- Your assignment -
Below is a block of data; give all of it again word for word.

- Data for processing -
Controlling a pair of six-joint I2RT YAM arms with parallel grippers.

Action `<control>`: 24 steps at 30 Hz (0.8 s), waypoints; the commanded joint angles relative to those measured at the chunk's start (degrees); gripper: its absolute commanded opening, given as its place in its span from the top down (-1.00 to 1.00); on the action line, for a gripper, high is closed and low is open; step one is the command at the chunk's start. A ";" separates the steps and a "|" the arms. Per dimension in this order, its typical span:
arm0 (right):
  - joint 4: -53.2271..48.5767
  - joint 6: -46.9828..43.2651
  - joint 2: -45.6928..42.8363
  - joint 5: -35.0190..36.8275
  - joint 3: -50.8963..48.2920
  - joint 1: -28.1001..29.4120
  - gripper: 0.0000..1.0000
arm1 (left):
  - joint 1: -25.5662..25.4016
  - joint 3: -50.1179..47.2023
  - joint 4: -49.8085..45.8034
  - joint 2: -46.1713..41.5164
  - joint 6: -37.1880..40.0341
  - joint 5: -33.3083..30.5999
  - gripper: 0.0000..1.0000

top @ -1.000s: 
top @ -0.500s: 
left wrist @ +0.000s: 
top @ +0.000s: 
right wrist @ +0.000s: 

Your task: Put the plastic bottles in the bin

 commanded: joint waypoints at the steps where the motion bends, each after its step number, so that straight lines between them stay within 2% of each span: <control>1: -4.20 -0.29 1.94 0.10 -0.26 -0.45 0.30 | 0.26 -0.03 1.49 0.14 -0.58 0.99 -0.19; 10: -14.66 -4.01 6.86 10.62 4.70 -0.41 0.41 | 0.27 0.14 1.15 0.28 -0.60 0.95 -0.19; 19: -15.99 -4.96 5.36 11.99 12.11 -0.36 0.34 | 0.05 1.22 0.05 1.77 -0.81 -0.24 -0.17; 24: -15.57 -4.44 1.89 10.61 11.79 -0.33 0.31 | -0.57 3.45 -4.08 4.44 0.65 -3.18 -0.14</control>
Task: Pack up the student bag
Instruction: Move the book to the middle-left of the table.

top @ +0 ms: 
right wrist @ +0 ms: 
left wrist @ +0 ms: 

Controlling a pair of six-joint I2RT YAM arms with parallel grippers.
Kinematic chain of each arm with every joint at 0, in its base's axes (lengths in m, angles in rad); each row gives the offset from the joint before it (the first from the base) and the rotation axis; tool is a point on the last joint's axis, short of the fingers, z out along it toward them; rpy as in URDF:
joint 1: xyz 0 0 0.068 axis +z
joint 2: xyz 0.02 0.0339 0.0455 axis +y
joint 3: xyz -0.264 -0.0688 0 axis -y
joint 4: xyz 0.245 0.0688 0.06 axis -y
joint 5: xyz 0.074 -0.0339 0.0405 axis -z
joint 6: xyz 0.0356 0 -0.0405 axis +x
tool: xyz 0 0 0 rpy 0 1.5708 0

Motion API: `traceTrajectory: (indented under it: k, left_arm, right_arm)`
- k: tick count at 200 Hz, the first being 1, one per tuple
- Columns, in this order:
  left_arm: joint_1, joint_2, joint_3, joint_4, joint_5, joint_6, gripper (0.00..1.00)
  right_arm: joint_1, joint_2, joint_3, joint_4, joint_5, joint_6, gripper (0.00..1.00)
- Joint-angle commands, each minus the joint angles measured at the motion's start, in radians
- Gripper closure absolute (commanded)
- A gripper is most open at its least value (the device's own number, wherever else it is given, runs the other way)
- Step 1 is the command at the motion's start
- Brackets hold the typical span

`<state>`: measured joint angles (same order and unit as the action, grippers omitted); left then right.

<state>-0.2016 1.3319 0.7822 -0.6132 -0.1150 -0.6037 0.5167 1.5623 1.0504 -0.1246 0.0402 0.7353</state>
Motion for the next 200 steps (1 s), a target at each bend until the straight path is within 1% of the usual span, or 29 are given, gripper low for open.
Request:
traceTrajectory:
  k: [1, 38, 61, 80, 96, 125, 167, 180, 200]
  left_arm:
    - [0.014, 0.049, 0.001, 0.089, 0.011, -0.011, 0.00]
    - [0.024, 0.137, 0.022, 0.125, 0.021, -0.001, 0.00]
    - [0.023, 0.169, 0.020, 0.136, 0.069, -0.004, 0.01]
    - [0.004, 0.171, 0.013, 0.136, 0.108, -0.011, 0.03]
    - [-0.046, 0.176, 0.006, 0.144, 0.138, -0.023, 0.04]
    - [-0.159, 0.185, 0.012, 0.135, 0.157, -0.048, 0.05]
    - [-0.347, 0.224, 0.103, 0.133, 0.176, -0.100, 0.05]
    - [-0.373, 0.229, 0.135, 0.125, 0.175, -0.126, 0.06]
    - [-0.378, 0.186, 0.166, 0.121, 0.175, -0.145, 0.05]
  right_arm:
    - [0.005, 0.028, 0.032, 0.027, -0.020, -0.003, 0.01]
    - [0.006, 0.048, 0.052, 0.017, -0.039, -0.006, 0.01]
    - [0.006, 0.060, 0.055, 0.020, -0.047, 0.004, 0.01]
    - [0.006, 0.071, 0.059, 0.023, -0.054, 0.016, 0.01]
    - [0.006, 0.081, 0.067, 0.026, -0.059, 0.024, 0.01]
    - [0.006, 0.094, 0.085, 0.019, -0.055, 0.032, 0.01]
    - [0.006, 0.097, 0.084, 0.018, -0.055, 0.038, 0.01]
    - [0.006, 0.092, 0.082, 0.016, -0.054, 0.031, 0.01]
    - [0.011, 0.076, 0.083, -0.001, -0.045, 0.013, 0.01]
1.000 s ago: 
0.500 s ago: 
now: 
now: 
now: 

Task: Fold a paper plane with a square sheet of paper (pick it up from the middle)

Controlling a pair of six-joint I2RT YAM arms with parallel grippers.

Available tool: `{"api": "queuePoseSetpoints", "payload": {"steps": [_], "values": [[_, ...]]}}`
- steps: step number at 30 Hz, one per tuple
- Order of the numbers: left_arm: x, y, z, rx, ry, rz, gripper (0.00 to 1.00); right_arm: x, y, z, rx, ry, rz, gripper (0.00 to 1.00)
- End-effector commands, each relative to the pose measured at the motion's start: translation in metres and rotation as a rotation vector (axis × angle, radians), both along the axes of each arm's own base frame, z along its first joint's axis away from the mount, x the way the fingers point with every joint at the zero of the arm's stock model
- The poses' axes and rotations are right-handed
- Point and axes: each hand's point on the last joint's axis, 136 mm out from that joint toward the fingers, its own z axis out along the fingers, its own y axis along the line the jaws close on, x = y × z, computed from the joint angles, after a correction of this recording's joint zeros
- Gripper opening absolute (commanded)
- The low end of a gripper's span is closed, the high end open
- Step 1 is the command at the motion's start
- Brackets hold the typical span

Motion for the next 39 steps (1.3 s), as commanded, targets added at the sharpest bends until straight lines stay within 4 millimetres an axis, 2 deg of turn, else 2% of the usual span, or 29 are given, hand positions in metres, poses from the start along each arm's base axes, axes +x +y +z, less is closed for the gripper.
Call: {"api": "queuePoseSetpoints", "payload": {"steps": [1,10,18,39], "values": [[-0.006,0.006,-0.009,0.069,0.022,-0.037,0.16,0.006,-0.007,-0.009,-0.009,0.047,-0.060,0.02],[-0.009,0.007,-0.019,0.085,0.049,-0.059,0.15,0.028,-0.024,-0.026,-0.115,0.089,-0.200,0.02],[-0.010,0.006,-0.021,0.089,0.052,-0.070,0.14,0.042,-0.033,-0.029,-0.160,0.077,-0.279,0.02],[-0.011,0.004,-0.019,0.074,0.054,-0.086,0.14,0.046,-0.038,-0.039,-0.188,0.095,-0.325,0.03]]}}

- Response box -
Controlling a pair of six-joint I2RT YAM arms with parallel grippers.

Action `<control>`: 24 steps at 30 Hz (0.8 s), waypoints; the commanded joint angles relative to those measured at the chunk's start (degrees); gripper: its absolute commanded opening, given as its place in its span from the top down (-1.00 to 1.00); on the action line, for a gripper, high is closed and low is open; step one is the command at the chunk's start. A ";" separates the steps and a "|" the arms. Per dimension in this order, its typical span:
arm0 (right):
  - joint 4: -53.2271..48.5767
  - joint 6: -46.9828..43.2651
  - joint 2: -45.6928..42.8363
  - joint 5: -35.0190..36.8275
  - joint 3: -50.8963..48.2920
  - joint 1: -28.1001..29.4120
  - gripper: 0.0000..1.0000
arm1 (left):
  - joint 1: -25.5662..25.4016
  - joint 3: -50.1179..47.2023
  - joint 4: -49.8085..45.8034
  - joint 2: -46.1713..41.5164
  - joint 6: -37.1880..40.0341
  - joint 5: -33.3083..30.5999
  - gripper: 0.0000..1.0000

top @ -1.000s: 
top @ -0.500s: 
left wrist @ +0.000s: 
top @ +0.000s: 
right wrist @ +0.000s: 

Your task: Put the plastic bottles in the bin

 commanded: joint waypoints at the steps where the motion bends, each after its step number, so that straight lines between them stay within 2% of each span: <control>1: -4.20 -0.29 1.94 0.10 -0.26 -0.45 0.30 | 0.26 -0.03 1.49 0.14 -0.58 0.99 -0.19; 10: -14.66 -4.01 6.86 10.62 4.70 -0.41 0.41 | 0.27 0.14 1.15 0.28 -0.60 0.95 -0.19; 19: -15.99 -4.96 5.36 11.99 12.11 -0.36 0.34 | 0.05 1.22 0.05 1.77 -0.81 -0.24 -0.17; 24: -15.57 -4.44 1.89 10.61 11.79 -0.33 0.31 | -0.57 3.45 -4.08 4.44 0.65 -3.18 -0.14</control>
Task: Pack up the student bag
Instruction: Move the book to the middle-left of the table.

top @ +0 ms: 
right wrist @ +0 ms: 
left wrist @ +0 ms: 

Controlling a pair of six-joint I2RT YAM arms with parallel grippers.
Kinematic chain of each arm with every joint at 0, in its base's axes (lengths in m, angles in rad); each row gives the offset from the joint before it (the first from the base) and the rotation axis; tool is a point on the last joint's axis, short of the fingers, z out along it toward them; rpy as in URDF:
joint 1: xyz 0 0 0.068 axis +z
joint 2: xyz 0.02 0.0339 0.0455 axis +y
joint 3: xyz -0.264 -0.0688 0 axis -y
joint 4: xyz 0.245 0.0688 0.06 axis -y
joint 5: xyz 0.074 -0.0339 0.0405 axis -z
joint 6: xyz 0.0356 0 -0.0405 axis +x
tool: xyz 0 0 0 rpy 0 1.5708 0

Motion API: `traceTrajectory: (indented under it: k, left_arm, right_arm)`
- k: tick count at 200 Hz, the first being 1, one per tuple
- Columns, in this order:
  left_arm: joint_1, joint_2, joint_3, joint_4, joint_5, joint_6, gripper (0.00..1.00)
  right_arm: joint_1, joint_2, joint_3, joint_4, joint_5, joint_6, gripper (0.00..1.00)
- Joint-angle commands, each minus the joint angles measured at the motion's start, in radians
- Gripper closure absolute (commanded)
- A gripper is most open at its least value (the device's own number, wherever else it is given, runs the other way)
- Step 1 is the command at the motion's start
- Brackets hold the typical span

`<state>`: measured joint angles (same order and unit as the action, grippers omitted); left then right.

<state>-0.2016 1.3319 0.7822 -0.6132 -0.1150 -0.6037 0.5167 1.5623 1.0504 -0.1246 0.0402 0.7353</state>
Motion for the next 200 steps (1 s), a target at each bend until the straight path is within 1% of the usual span, or 29 are given, gripper low for open.
Request:
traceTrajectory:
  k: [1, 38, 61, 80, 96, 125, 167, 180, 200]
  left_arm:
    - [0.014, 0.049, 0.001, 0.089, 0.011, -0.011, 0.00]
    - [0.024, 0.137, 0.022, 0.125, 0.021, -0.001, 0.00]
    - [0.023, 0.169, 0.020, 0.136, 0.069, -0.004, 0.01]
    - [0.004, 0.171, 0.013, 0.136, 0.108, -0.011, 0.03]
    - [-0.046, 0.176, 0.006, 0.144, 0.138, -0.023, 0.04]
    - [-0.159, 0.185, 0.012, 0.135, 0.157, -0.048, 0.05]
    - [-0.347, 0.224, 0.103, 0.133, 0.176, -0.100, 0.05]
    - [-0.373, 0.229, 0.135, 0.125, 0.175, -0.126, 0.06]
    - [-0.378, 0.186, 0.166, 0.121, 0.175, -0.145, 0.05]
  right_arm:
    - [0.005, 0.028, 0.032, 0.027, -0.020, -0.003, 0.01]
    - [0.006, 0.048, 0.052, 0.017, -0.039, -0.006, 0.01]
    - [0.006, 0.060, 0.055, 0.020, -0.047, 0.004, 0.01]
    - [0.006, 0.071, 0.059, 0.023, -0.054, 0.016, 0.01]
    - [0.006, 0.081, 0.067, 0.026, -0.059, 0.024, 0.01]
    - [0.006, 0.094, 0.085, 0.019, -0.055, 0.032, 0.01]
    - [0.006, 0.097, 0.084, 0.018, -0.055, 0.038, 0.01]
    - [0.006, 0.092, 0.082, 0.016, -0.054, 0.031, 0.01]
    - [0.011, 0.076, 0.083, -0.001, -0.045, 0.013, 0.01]
1.000 s ago: 
0.500 s ago: 
now: 
now: 
now: 

Task: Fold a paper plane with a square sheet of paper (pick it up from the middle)

Controlling a pair of six-joint I2RT YAM arms with parallel grippers.

Available tool: `{"api": "queuePoseSetpoints", "payload": {"steps": [_], "values": [[_, ...]]}}`
- steps: step number at 30 Hz, one per tuple
- Order of the numbers: left_arm: x, y, z, rx, ry, rz, gripper (0.00 to 1.00); right_arm: x, y, z, rx, ry, rz, gripper (0.00 to 1.00)
- End-effector commands, each relative to the pose measured at the motion's start: translation in metres and rotation as a rotation vector (axis × angle, radians), both along the axes of each arm's own base frame, z along its first joint's axis away from the mount, x the way the fingers point with every joint at the zero of the arm's stock model
- The poses' axes and rotations are right-handed
- Point and axes: each hand's point on the last joint's axis, 136 mm out from that joint toward the fingers, its own z axis out along the fingers, its own y axis along the line the jaws close on, x = y × z, computed from the joint angles, after a correction of this recording's joint zeros
- Gripper opening absolute (commanded)
- The low end of a gripper's span is closed, the high end open
- Step 1 is the command at the motion's start
- Brackets hold the typical span

Motion for the next 39 steps (1.3 s), as commanded, targets added at the sharpest bends until straight lines stay within 4 millimetres an axis, 2 deg of turn, else 2% of the usual span, or 29 are given, hand positions in metres, poses from the start along each arm's base axes, axes +x +y +z, less is closed for the gripper.
Call: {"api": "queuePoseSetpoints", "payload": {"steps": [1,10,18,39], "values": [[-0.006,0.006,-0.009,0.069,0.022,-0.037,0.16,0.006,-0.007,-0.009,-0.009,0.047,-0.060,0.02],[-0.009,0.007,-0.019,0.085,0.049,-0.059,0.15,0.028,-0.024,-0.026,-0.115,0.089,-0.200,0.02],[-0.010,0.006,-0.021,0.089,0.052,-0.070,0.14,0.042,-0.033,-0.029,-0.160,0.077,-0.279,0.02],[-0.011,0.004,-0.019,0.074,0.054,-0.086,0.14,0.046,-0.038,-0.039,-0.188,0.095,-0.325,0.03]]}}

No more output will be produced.